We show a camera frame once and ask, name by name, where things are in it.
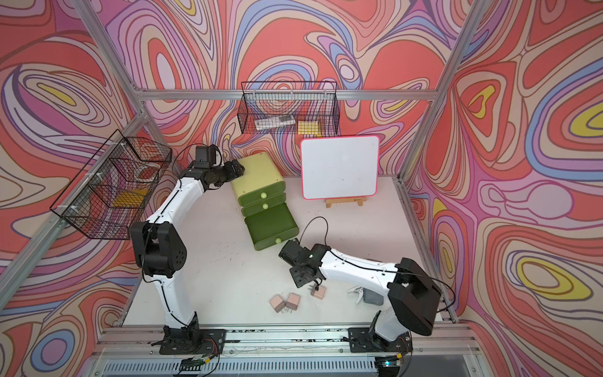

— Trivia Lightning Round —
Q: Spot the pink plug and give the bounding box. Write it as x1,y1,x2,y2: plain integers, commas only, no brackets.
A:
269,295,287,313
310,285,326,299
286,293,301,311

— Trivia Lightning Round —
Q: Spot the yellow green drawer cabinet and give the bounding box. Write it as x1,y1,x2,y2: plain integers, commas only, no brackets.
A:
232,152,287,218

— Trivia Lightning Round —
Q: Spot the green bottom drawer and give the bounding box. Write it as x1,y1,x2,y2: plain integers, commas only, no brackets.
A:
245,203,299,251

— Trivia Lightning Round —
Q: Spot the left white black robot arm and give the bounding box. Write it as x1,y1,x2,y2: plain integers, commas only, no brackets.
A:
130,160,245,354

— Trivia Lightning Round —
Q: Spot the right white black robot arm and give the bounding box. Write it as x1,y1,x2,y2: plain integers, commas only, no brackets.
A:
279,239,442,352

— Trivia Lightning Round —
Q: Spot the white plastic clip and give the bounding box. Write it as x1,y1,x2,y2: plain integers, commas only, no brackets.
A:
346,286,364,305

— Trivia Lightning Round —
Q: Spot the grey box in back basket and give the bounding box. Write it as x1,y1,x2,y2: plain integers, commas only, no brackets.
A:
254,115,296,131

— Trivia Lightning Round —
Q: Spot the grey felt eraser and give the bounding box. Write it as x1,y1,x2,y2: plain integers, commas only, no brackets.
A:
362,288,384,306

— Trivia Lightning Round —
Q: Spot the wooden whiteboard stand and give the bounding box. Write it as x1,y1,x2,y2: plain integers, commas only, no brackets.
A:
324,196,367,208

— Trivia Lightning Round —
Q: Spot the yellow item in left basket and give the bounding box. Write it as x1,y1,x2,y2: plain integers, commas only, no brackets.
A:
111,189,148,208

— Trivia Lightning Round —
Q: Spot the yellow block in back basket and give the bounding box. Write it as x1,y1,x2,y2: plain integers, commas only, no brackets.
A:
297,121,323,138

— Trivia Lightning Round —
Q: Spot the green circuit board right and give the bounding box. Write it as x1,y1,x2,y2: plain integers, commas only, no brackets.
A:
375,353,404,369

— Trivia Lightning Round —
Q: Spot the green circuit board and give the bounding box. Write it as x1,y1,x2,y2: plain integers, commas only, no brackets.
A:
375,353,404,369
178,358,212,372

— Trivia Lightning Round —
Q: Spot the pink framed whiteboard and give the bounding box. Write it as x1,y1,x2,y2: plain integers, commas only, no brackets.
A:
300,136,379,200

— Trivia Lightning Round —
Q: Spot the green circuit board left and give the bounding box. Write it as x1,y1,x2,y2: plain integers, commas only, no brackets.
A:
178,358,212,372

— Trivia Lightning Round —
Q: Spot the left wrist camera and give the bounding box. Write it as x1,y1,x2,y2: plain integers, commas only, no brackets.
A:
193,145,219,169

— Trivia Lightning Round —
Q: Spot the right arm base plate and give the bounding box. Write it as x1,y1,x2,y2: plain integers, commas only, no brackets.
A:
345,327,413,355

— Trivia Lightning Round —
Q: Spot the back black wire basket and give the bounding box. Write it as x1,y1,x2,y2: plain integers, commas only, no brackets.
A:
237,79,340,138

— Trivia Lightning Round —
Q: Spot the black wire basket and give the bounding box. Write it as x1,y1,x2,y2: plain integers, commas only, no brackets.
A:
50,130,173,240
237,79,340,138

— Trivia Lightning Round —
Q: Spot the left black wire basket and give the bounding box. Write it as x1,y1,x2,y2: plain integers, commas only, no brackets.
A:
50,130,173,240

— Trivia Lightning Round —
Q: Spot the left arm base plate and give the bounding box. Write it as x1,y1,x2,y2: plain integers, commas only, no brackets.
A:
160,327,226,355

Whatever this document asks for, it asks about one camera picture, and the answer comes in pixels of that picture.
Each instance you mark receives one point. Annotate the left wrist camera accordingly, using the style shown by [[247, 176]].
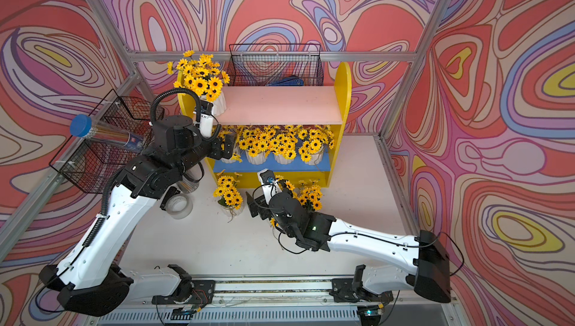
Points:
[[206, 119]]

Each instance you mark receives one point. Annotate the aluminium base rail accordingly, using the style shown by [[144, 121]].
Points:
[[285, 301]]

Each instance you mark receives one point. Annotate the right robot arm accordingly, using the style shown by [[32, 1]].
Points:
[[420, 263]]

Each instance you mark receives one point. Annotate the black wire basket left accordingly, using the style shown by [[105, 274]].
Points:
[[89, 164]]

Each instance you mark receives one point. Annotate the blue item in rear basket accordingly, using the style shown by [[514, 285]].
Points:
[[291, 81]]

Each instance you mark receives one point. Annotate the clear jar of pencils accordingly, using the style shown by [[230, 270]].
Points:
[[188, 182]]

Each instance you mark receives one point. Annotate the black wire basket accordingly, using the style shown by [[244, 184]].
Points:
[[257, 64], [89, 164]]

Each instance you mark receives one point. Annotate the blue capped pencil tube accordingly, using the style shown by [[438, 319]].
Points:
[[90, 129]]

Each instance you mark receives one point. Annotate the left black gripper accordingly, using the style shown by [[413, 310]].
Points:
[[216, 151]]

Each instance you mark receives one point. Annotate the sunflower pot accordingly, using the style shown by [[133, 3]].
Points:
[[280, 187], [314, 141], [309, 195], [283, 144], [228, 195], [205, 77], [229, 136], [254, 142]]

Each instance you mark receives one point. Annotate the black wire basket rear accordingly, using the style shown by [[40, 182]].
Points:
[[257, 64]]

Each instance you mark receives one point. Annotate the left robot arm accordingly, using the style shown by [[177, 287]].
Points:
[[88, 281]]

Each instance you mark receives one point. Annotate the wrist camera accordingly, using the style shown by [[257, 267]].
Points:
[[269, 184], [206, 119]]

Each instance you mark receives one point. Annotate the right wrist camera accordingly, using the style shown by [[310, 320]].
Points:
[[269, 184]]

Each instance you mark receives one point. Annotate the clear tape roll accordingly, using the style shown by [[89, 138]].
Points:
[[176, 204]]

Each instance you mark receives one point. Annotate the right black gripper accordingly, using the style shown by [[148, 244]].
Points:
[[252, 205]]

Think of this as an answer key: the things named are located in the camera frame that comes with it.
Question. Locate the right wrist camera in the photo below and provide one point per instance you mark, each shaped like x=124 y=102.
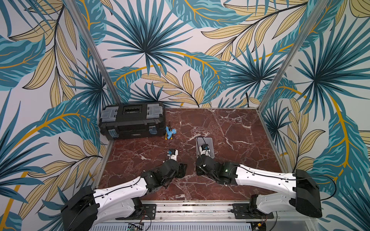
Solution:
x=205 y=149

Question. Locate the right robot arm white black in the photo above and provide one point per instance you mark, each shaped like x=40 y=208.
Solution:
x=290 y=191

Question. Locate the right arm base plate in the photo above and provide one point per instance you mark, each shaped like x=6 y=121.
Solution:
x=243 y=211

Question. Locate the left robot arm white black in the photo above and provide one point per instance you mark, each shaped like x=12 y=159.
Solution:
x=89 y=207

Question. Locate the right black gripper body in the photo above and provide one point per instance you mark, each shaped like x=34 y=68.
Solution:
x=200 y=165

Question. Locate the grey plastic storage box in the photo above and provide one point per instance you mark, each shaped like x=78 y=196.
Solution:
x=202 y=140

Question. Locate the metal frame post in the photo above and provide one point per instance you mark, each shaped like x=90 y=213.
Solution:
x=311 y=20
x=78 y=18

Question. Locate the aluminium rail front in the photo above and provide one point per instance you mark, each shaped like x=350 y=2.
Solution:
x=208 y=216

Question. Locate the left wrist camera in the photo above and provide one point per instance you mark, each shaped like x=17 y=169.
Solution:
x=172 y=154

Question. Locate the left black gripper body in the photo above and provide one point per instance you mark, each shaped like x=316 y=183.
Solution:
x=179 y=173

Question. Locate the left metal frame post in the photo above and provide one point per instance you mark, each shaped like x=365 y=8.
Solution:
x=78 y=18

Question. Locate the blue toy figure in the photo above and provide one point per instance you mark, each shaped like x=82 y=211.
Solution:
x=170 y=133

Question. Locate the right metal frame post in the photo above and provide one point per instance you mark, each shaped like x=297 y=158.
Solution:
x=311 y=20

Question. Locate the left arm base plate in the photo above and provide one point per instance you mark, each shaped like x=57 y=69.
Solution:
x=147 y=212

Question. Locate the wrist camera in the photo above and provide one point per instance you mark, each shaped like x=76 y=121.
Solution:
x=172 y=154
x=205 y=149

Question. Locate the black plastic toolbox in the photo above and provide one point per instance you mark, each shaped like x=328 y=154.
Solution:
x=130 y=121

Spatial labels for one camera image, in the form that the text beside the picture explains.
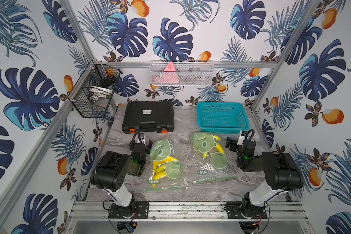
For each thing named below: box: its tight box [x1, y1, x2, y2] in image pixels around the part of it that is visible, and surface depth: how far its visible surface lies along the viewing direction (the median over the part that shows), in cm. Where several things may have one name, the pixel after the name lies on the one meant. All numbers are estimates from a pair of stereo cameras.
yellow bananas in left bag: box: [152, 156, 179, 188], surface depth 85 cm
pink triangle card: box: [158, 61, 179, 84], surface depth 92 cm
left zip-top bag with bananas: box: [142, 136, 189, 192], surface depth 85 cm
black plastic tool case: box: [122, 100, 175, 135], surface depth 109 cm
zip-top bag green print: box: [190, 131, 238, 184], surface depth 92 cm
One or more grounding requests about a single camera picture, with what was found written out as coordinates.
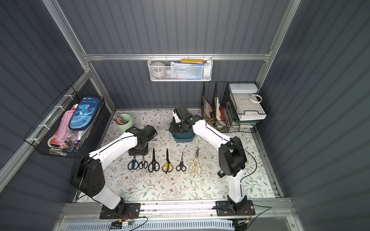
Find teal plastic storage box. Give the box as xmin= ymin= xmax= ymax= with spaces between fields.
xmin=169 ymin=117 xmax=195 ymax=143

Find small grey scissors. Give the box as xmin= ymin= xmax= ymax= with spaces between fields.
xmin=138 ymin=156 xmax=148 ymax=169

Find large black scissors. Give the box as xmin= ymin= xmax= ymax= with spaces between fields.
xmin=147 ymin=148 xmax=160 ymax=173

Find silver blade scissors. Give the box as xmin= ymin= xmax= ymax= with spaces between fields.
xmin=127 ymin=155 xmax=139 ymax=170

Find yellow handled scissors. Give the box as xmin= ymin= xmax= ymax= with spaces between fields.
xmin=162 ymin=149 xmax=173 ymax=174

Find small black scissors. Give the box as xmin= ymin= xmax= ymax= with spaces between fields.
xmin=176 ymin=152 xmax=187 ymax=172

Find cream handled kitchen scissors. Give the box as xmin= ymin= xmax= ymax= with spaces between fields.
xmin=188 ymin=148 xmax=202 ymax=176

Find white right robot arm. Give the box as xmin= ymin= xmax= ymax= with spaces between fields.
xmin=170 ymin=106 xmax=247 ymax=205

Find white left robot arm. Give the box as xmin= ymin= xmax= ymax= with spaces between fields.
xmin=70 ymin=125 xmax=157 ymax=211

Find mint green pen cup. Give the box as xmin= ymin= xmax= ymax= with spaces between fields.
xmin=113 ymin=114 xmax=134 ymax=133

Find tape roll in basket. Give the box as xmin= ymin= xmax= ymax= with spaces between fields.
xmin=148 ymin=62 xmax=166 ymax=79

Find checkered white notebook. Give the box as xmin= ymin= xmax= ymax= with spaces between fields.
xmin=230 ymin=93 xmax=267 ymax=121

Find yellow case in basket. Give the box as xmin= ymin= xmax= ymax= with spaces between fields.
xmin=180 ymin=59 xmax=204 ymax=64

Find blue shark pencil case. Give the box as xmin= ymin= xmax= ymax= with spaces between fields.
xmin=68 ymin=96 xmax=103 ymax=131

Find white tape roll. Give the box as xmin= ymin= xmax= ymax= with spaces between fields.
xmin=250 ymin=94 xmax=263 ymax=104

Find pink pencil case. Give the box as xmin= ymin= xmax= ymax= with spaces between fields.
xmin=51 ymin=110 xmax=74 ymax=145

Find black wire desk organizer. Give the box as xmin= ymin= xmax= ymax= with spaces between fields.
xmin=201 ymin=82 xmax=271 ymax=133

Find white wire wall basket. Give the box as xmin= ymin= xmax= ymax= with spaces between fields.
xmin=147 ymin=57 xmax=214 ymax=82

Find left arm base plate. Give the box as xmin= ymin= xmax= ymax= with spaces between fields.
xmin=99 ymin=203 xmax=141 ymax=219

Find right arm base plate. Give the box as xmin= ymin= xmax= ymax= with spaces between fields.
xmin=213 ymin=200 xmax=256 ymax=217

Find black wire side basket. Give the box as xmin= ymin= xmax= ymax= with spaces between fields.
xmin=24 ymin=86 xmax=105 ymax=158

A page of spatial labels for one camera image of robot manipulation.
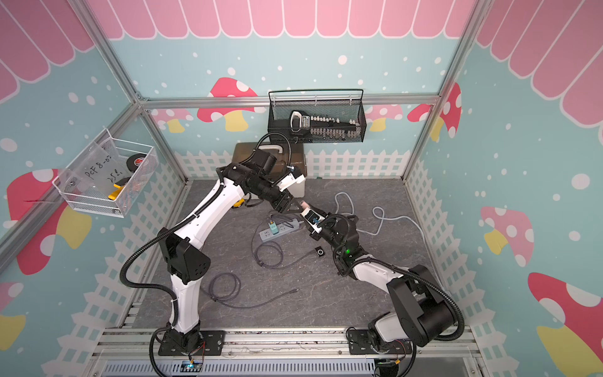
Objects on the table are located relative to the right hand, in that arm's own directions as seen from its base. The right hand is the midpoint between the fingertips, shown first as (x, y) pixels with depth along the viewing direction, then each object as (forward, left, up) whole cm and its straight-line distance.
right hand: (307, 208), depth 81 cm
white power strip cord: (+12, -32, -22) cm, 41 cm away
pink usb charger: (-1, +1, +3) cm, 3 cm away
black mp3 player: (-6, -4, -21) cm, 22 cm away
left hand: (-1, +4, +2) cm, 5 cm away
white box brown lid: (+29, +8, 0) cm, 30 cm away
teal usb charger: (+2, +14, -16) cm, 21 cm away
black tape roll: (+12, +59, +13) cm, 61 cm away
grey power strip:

══════════

## Your task:
Indicate the number of lines in the data above that contain the string "direction", without any additional text.

## Answer box:
2